In general, dacryocystitis is a surgical disease. Surgical success rates in the treatment of dacryocystitis are approximately 95%.

Acute cases are best treated surgically after the infection has subsided with adequate antibiotic therapy. [13] For acute dacryocystitis, some clinicians perform external dacryocystorhinostomy several days after initiating systemic antibiotics. Rarely, dacryocystorhinostomy must be performed during the acute phase of the infection to facilitate clearing of the infection.

Some surgeons use an endonasal approach to dacryocystorhinostomy surgery with or without a laser. [14] This may be appropriate in patients with chronic dacryocystitis. Lacrimal sac fistulization into the nose (dacryocystorhinostomy) has been performed successfully via a transcanalicular approach using a CO2 or KTP laser.

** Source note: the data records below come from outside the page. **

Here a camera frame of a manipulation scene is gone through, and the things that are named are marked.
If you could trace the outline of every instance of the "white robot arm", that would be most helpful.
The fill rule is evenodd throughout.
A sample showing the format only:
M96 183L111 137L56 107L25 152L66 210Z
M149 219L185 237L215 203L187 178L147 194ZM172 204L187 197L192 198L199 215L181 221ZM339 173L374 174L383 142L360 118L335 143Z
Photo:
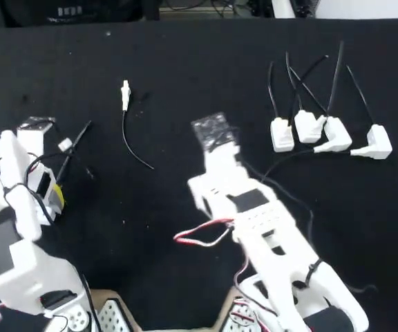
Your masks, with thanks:
M234 241L258 273L240 287L276 313L253 304L269 329L308 332L309 322L316 318L332 321L332 329L323 331L366 331L365 312L331 266L319 259L274 190L248 176L224 115L218 113L192 125L206 169L188 181L196 207L211 219L234 220ZM267 294L259 291L259 284Z
M83 331L90 323L91 331L97 331L81 275L68 261L48 255L35 244L41 237L44 213L29 190L38 194L53 218L64 206L53 172L41 163L29 174L29 190L24 185L25 172L35 157L29 156L13 132L1 133L0 211L10 205L16 218L0 223L0 300L31 315L63 315L71 321L67 324L71 331Z

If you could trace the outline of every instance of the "black wire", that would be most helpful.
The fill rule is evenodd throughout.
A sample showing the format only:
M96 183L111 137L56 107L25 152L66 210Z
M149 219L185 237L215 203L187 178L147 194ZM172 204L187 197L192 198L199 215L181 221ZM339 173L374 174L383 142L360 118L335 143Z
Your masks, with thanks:
M299 152L295 152L293 154L290 154L282 159L280 159L277 163L273 163L273 165L271 165L269 167L269 169L265 172L265 174L263 174L262 179L260 180L260 183L263 183L265 181L265 179L280 165L282 165L285 161L287 160L291 160L293 158L296 158L297 156L302 156L303 154L313 154L314 150L310 149L310 150L303 150L303 151L299 151Z
M42 156L39 156L38 158L34 159L29 166L27 166L26 168L26 172L24 173L24 183L28 184L28 175L31 173L33 166L35 166L37 163L46 160L46 159L51 159L54 157L58 157L58 156L70 156L70 157L75 157L76 161L79 162L82 167L85 168L86 173L88 174L88 176L90 176L92 178L92 180L95 178L95 176L93 175L93 173L91 172L91 170L87 167L84 166L84 164L82 163L81 159L79 159L79 157L75 154L71 154L68 152L57 152L54 154L43 154Z
M374 291L374 292L379 292L379 289L374 284L368 284L368 285L364 286L363 288L356 288L356 287L350 286L348 284L345 284L345 286L346 286L346 288L348 288L348 290L351 293L354 293L354 294L363 294L363 293L367 292L368 290Z
M290 54L288 52L285 52L285 64L287 67L288 79L290 80L293 91L295 91L296 84L294 83L293 77L291 75ZM299 92L296 92L296 97L297 97L299 109L303 109L302 98L301 98L301 95L299 94Z
M269 63L269 67L268 67L267 87L268 87L269 98L273 105L274 116L276 118L278 118L279 112L278 112L276 101L274 100L274 94L273 94L273 69L274 69L274 61L271 61Z
M334 71L334 76L332 77L331 94L330 94L330 101L328 102L327 114L331 112L331 108L334 102L334 97L336 95L337 82L339 81L339 75L343 59L343 44L344 44L343 41L341 41L339 45L339 54L337 55L336 70Z
M247 253L245 252L245 249L244 249L242 246L240 246L240 247L242 248L242 251L243 251L243 253L244 253L245 260L244 260L244 263L243 263L242 267L239 269L238 272L236 272L236 274L235 274L234 277L233 277L233 285L234 285L234 287L239 291L240 294L243 295L243 297L245 297L245 298L247 298L249 301L251 301L251 302L257 304L257 305L260 306L263 310L268 311L269 313L272 313L273 315L277 316L277 313L276 313L275 311L273 311L272 309L270 309L270 308L268 308L268 307L266 307L266 306L260 304L260 303L257 302L254 298L250 297L247 293L245 293L242 289L240 289L238 278L239 278L239 276L240 276L240 275L247 269L247 267L248 267L248 256L247 256Z
M125 124L126 124L126 114L128 113L128 111L124 111L122 112L122 139L125 143L125 146L127 147L128 151L131 153L131 155L133 157L135 157L135 159L137 161L139 161L140 163L142 163L143 165L147 166L149 169L155 169L153 166L151 166L150 164L146 163L145 161L143 161L134 151L133 149L131 149L131 146L129 144L129 142L127 141L127 137L125 136Z
M53 315L53 317L62 317L66 319L66 325L62 328L62 330L60 332L63 332L65 329L67 329L68 326L68 318L66 316L63 315Z
M297 75L296 71L291 67L291 72L296 78L297 82L300 82L301 86L307 91L307 93L310 95L310 97L313 99L313 101L316 103L316 105L326 114L326 108L322 105L322 103L316 98L316 96L313 94L313 92L308 88L308 85L304 82L301 81L301 78Z
M312 63L312 65L306 70L306 72L304 72L304 74L302 75L302 78L299 82L297 82L296 84L296 88L293 91L293 96L291 98L291 105L290 105L290 111L288 112L288 121L291 123L293 115L294 115L294 103L296 100L296 96L297 93L302 85L302 83L304 83L304 81L306 80L306 78L311 74L311 72L324 60L326 60L328 58L327 55L323 55L322 57L318 58L315 62Z
M203 5L204 3L206 3L207 1L208 1L208 0L202 0L202 1L200 1L200 2L198 2L198 3L196 3L196 4L194 4L194 5L187 6L187 7L179 7L179 8L173 7L173 6L170 4L169 0L165 0L165 3L167 4L167 7L170 8L171 10L173 10L173 11L175 11L175 12L179 12L179 11L181 11L181 10L188 10L188 9L193 9L193 8L200 7L201 5Z
M212 6L212 7L214 8L214 10L218 13L218 15L220 16L220 18L223 19L223 18L224 18L224 14L223 14L223 12L220 12L219 9L217 9L217 7L216 7L214 1L215 1L215 0L210 0L211 6Z
M352 78L352 81L354 82L354 85L356 86L357 91L360 94L360 98L362 98L362 102L365 105L365 109L366 109L366 113L368 114L368 116L370 117L371 122L374 124L375 121L371 115L371 111L370 111L370 107L368 106L368 103L366 102L365 96L363 95L362 89L360 89L359 83L356 80L356 77L354 76L354 74L352 73L351 68L347 65L346 68L348 69L348 72L350 73L350 76Z
M75 153L76 147L79 144L81 138L84 136L84 134L87 132L87 130L90 128L92 122L91 120L88 121L86 123L86 125L84 126L84 128L80 131L80 133L78 134L78 136L76 137L75 141L73 142L72 146L69 149L70 153ZM62 163L61 168L59 169L58 175L56 176L56 183L61 183L61 180L67 170L67 167L70 163L71 160L71 156L67 156L66 159L64 160L64 162Z

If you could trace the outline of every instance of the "yellow component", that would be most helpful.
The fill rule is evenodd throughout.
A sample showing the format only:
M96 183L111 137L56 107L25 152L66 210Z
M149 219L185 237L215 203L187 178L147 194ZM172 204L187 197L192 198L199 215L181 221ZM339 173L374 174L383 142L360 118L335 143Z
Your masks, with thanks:
M64 195L62 194L61 187L58 186L58 185L55 183L55 185L53 186L53 189L56 191L56 194L57 194L58 197L59 197L59 201L60 201L61 204L62 204L62 208L64 208L65 200L64 200Z

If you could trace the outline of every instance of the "small white plug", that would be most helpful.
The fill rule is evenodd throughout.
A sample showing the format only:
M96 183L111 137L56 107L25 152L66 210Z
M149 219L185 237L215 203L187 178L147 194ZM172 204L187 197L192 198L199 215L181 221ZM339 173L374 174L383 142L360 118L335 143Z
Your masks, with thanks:
M72 145L73 145L72 140L66 137L62 142L58 144L58 147L62 152L65 152L68 149L70 149Z
M368 146L351 150L351 156L387 159L392 152L392 145L385 127L373 124L366 137L368 139Z
M124 80L124 85L121 88L121 93L122 93L122 110L123 111L128 111L129 110L130 95L131 95L129 81Z
M350 134L339 118L328 116L324 126L325 135L328 138L326 143L314 148L314 153L319 152L339 152L346 150L352 143Z
M326 116L316 120L313 113L301 109L294 117L298 140L302 143L315 143L320 140L325 121Z
M275 118L271 121L271 139L275 152L287 152L294 148L294 139L288 120Z

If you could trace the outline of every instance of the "black table surface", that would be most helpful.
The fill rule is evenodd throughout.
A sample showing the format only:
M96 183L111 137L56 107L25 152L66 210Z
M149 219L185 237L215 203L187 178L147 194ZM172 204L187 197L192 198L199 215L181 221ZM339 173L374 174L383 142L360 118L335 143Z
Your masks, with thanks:
M230 238L215 248L173 243L175 233L206 220L187 187L189 178L204 172L190 122L224 111L240 128L244 158L265 171L282 158L273 152L269 136L269 62L276 61L275 92L285 115L291 94L285 51L300 73L319 56L331 56L308 80L326 101L340 40L345 63L355 72L375 121L386 127L394 151L387 160L295 159L274 178L314 210L320 256L345 282L378 287L378 293L357 295L370 330L398 331L398 20L0 30L0 131L33 115L55 116L71 138L86 121L94 124L79 153L97 180L91 182L72 166L63 188L67 206L57 222L62 238L57 241L44 228L40 244L74 262L91 288L117 291L143 329L211 326L243 258ZM134 99L127 135L154 171L136 162L122 142L123 79L129 80ZM353 147L366 142L370 121L345 69L332 115L344 121ZM47 141L52 146L57 138L50 133ZM304 230L305 211L285 203ZM44 325L38 317L4 314L0 331L40 331Z

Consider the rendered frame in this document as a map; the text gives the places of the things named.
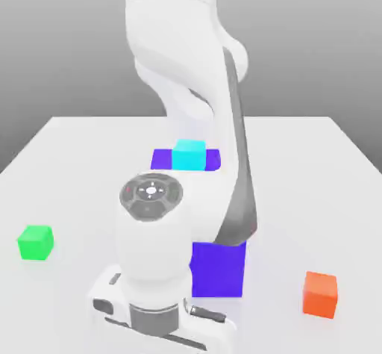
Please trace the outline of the small cyan cube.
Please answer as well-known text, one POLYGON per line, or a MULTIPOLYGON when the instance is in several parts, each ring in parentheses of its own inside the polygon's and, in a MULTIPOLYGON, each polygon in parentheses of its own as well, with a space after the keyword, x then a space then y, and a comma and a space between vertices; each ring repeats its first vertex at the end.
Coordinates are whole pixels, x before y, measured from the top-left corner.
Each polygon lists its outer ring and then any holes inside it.
POLYGON ((203 140, 180 139, 172 149, 172 169, 204 171, 207 150, 203 140))

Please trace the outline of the small green cube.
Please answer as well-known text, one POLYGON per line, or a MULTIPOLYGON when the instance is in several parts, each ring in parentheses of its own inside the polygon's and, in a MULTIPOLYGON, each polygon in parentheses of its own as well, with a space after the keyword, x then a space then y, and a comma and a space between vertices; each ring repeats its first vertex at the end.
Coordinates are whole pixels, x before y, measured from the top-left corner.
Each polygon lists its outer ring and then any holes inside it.
POLYGON ((26 226, 17 243, 23 260, 44 261, 54 247, 51 226, 26 226))

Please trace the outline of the large purple box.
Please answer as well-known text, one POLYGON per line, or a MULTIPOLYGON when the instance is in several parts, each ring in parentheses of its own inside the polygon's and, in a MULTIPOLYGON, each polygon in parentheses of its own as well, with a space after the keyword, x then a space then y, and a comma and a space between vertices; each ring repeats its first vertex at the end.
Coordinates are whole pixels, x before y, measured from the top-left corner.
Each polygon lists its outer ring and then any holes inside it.
MULTIPOLYGON (((218 170, 221 158, 218 149, 207 149, 205 171, 218 170)), ((152 170, 172 169, 172 150, 154 149, 152 170)), ((221 246, 195 242, 192 245, 192 296, 199 298, 242 297, 245 272, 246 242, 239 246, 221 246)))

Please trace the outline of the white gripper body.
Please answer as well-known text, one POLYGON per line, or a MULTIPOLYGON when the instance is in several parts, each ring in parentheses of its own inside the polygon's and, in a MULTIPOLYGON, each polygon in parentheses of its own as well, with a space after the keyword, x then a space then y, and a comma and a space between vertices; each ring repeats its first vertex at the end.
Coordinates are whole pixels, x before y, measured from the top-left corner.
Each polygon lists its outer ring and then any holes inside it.
POLYGON ((90 321, 90 341, 101 354, 235 354, 237 328, 220 321, 178 312, 177 329, 160 325, 157 334, 144 334, 131 321, 96 312, 90 321))

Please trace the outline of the small orange cube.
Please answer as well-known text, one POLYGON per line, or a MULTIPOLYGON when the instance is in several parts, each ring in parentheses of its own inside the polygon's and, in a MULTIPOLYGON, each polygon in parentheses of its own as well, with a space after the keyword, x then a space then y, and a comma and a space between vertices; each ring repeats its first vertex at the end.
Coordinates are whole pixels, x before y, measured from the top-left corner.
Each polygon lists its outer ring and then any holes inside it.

Balloon dacryoplasty has been popularized in the last several years. It appears to have a lower long-term success rate than the previous treatment modalities. It should be used in patients with circumscribed focal stenoses or occlusions of the nasolacrimal duct and is contraindicated in acute dacryocystitis, dacryocystolithiasis, and posttraumatic obstruction of the nasolacrimal duct. In one study, the long-term success rate of balloon dacryoplasty was 40.8% for complete obstructions and 68% for partial obstructions. [15]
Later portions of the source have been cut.